TASK DESCRIPTION -
Scan the material below for the string "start", and copy every line where it shows up.
DATA SHOWN: Begin
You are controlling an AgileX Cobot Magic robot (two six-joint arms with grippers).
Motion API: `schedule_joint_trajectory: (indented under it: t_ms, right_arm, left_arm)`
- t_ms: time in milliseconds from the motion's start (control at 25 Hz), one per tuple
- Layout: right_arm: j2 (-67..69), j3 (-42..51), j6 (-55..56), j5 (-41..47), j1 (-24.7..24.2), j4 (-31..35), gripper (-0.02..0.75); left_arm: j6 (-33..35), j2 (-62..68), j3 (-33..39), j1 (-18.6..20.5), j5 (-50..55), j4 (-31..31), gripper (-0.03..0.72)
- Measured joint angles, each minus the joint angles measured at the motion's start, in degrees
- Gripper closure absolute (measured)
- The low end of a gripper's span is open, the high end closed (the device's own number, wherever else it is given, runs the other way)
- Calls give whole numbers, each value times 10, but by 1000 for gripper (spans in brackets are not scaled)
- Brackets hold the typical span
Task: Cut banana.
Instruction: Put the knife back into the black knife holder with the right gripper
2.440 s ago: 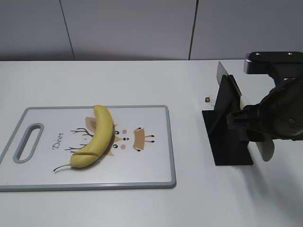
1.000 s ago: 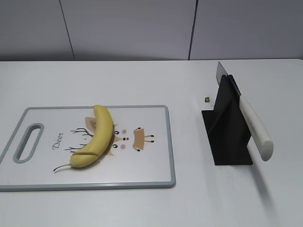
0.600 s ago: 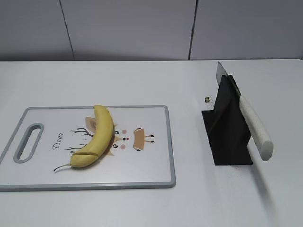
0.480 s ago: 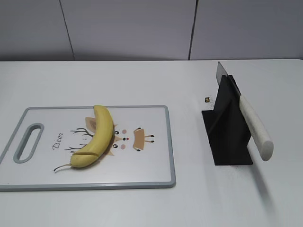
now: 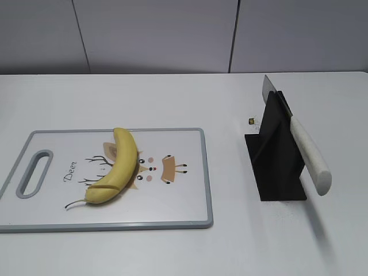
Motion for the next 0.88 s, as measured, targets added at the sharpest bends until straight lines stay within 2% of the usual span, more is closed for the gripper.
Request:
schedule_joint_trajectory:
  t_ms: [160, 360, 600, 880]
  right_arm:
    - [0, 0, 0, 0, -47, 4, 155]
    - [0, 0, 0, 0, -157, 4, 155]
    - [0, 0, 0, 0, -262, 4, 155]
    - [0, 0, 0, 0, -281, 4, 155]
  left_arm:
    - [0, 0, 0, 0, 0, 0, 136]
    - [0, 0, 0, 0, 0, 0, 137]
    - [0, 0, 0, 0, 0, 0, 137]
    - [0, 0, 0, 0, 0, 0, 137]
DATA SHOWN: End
ANSWER TO THE EXERCISE -
- t_ms: time in milliseconds from the motion's start (control at 25 Hz), one per tuple
- Measured joint angles, each minus the joint angles measured at the motion's start, in degrees

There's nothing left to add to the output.